WHAT THE TASK ASKS: The part to set down runs from the first line of the data below through the line with "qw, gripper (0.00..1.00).", inclusive; write it exactly and leave out the pictures.

MATERIAL SHOWN:
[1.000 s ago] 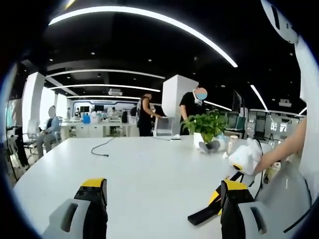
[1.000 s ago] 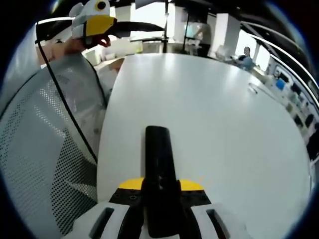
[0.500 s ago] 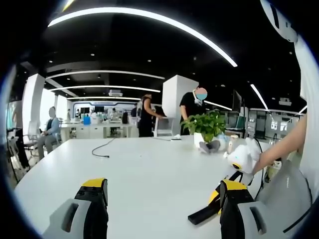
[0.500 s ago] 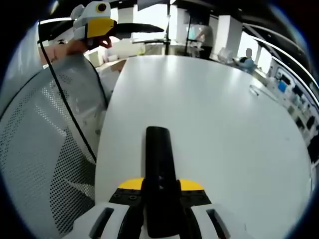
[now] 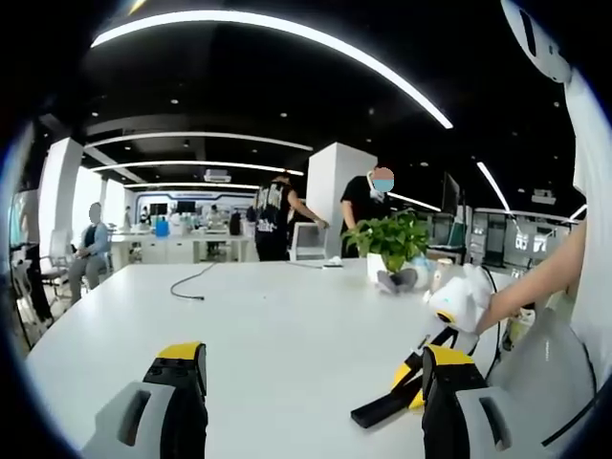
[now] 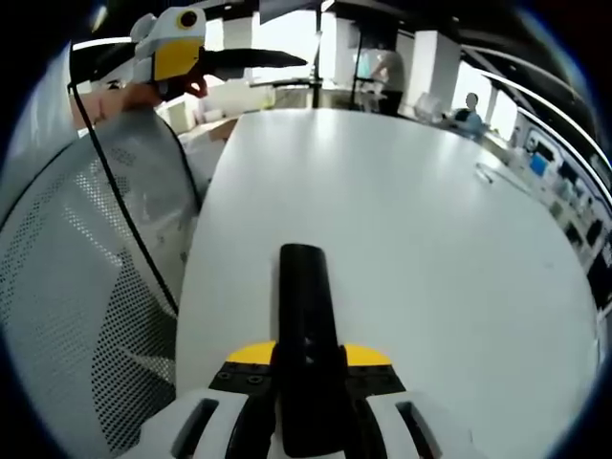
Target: Press the specified remote control buttons in sequence, fully releasing each button before pressing the next.
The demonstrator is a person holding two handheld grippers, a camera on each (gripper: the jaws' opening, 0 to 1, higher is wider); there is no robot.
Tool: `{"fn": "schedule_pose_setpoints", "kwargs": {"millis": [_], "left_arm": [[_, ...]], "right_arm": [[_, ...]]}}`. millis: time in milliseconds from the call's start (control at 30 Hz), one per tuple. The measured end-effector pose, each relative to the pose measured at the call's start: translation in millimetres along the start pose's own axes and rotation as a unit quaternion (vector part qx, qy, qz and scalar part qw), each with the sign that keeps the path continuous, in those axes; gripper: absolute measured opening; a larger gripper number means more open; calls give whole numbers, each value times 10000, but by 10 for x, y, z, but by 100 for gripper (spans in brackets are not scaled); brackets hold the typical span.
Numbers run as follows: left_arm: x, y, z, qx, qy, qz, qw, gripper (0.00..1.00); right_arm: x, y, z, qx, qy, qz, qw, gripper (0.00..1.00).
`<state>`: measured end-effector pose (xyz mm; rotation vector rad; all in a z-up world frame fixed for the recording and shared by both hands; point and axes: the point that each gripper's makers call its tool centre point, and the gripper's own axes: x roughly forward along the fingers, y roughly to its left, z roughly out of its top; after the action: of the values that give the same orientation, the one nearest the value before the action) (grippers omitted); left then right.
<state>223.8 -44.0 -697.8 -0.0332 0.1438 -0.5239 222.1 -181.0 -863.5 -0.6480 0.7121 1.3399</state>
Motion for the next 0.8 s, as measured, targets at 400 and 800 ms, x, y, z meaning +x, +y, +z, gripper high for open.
{"fn": "schedule_pose_setpoints", "kwargs": {"millis": [400, 800], "left_arm": [[-5, 45, -42, -22, 63, 44, 10000, 97], [-4, 69, -59, -23, 59, 92, 9999, 96]], "right_arm": [[5, -35, 6, -4, 32, 25, 10000, 21], [9, -54, 3, -109, 160, 85, 9998, 21]]}}
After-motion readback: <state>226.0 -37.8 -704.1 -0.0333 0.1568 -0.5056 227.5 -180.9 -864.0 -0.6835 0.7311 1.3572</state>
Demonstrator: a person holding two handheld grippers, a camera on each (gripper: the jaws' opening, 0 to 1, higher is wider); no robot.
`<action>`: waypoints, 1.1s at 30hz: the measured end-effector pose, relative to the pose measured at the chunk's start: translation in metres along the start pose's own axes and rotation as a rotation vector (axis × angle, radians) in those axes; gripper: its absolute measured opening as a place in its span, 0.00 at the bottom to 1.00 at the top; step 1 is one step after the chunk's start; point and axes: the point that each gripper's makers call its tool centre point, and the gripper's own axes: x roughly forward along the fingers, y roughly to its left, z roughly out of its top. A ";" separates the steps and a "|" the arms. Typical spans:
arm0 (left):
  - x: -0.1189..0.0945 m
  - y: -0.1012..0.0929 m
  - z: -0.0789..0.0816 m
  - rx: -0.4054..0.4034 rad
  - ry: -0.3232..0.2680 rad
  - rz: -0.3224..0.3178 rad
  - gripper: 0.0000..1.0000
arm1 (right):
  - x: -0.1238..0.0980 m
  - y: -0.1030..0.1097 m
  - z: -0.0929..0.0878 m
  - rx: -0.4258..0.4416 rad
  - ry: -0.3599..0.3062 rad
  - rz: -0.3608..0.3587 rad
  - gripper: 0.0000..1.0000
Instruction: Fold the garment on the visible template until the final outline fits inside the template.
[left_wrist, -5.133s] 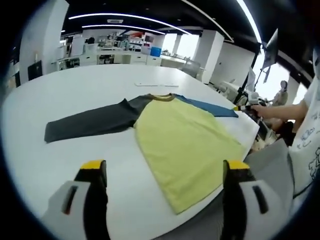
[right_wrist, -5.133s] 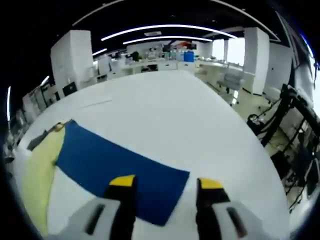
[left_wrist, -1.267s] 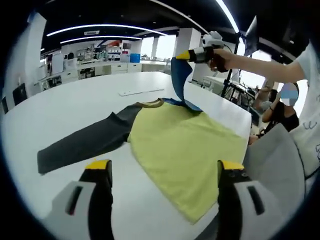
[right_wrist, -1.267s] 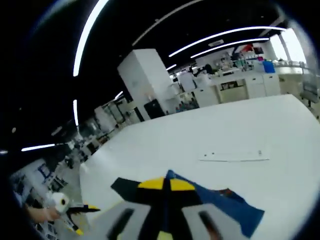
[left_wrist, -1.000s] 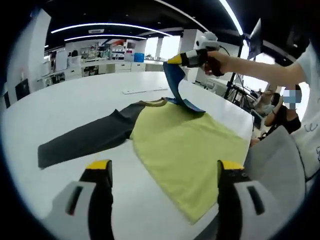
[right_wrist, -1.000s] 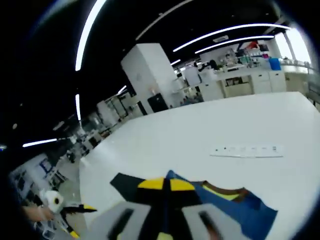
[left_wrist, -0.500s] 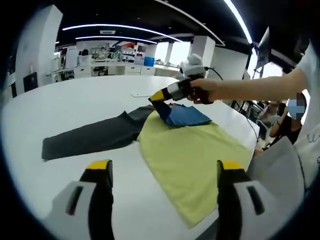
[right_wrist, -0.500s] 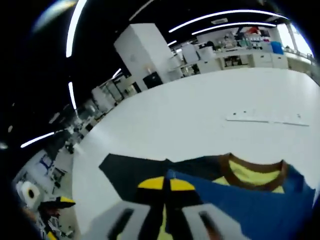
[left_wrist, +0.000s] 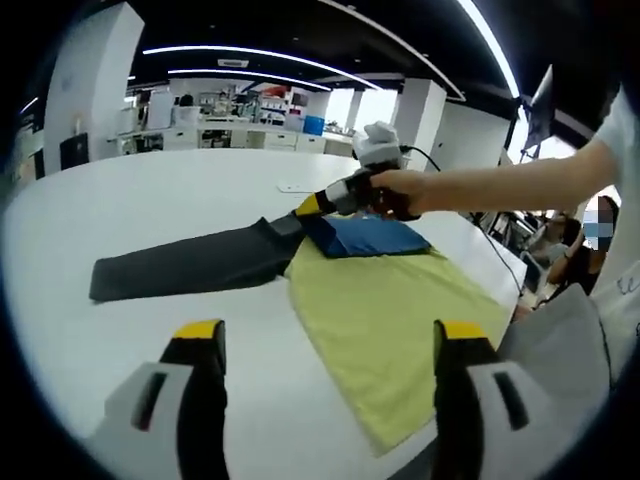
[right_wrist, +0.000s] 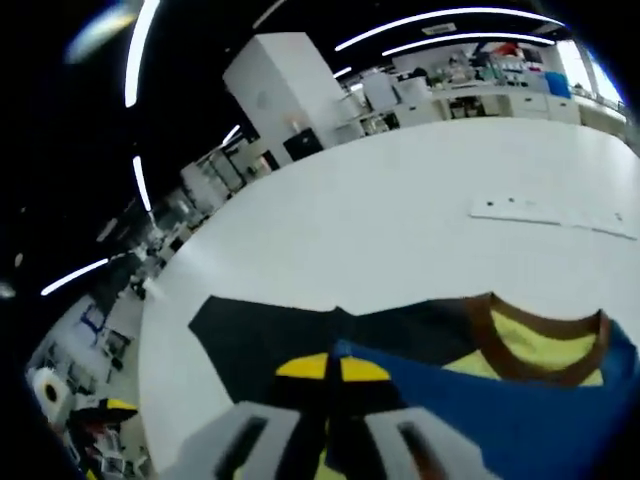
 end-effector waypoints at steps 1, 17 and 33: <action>0.000 0.000 0.000 0.001 0.000 0.000 0.82 | 0.000 0.000 -0.001 -0.007 0.004 0.002 0.00; 0.003 -0.009 0.004 0.010 -0.007 -0.013 0.83 | -0.014 0.005 0.009 -0.149 -0.055 0.035 0.55; 0.003 -0.015 0.011 0.048 -0.011 -0.035 0.84 | -0.062 -0.020 -0.002 -0.212 -0.056 0.036 1.00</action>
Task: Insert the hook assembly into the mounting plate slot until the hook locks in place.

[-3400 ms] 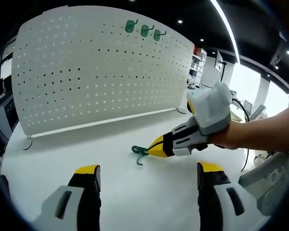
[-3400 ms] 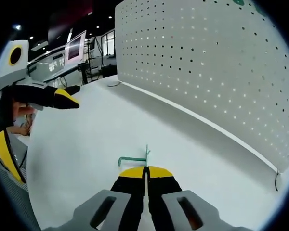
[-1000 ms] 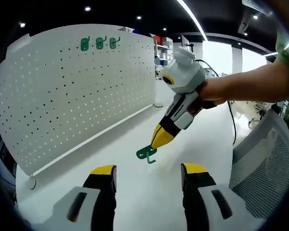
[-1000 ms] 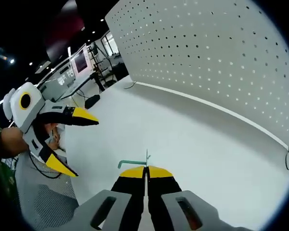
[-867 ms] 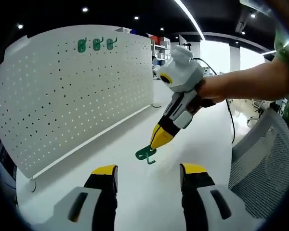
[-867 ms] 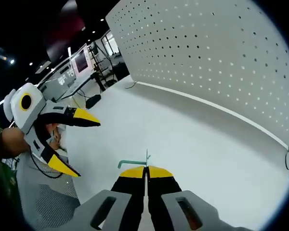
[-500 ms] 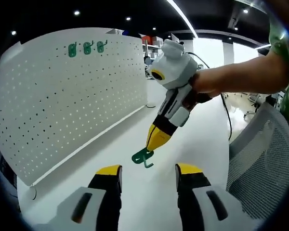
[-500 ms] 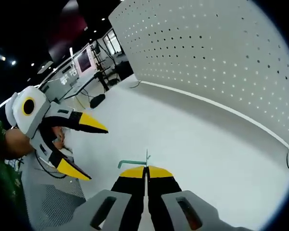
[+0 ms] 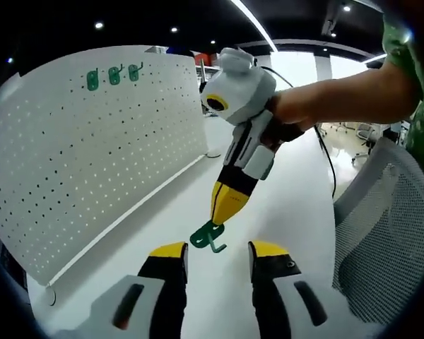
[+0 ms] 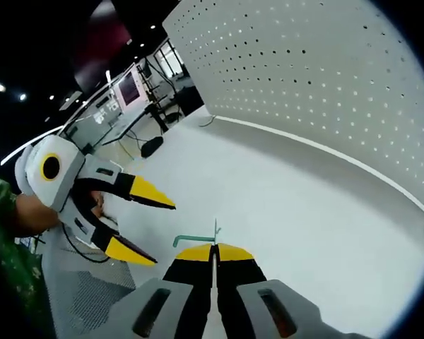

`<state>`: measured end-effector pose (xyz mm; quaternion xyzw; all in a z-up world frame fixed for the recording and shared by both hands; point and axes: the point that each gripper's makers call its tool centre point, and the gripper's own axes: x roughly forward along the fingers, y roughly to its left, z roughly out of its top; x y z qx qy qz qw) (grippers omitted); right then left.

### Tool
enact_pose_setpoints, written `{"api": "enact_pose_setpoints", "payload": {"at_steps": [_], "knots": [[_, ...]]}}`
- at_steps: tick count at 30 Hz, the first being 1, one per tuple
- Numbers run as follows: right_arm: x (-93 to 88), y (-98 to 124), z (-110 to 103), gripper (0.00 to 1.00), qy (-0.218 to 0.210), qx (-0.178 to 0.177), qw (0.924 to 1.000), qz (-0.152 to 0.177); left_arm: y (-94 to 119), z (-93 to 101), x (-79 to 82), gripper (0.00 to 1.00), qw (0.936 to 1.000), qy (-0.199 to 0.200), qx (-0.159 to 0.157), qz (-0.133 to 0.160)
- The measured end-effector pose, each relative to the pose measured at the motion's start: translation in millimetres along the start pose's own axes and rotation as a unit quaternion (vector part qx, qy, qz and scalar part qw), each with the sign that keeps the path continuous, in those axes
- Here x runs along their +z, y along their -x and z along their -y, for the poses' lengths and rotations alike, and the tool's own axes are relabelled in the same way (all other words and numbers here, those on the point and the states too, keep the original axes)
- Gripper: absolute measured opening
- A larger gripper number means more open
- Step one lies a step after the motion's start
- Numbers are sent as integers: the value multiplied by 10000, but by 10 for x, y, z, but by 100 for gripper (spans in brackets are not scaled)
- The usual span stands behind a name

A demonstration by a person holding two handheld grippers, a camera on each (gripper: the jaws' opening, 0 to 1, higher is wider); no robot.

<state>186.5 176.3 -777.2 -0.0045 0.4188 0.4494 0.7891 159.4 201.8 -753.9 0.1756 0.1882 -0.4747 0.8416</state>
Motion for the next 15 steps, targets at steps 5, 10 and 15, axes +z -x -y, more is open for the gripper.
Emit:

COMPLETED TASK:
[1.000 s ago] 
[1.000 s ago] 
[0.500 s ago] 
[0.500 s ago] 
[now] 
[now] 
Target: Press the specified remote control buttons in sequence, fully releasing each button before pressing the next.
The demonstrator is a person holding two handheld grippers, a camera on each (gripper: the jaws' opening, 0 to 1, higher is wider); there is no robot.
Tool: `{"fn": "schedule_pose_setpoints", "kwargs": {"millis": [_], "left_arm": [[_, ...]], "right_arm": [[_, ...]]}}`. millis: time in milliseconds from the call's start (control at 30 Hz), one per tuple. The measured end-effector pose, each relative to the pose measured at the call's start: translation in millimetres along the start pose's own axes and rotation as a unit quaternion (vector part qx, qy, qz and scalar part qw), each with the sign that keeps the path continuous, in those axes; gripper: absolute measured opening; a larger gripper number means more open; calls give whole numbers, each value times 10000, but by 10 for x, y, z, but by 100 for gripper (spans in brackets are not scaled); brackets hold the typical span.
Numbers run as follows: left_arm: x, y, z, qx, qy, qz, qw, gripper (0.00..1.00); right_arm: x, y, z, qx, qy, qz, qw, gripper (0.00..1.00).

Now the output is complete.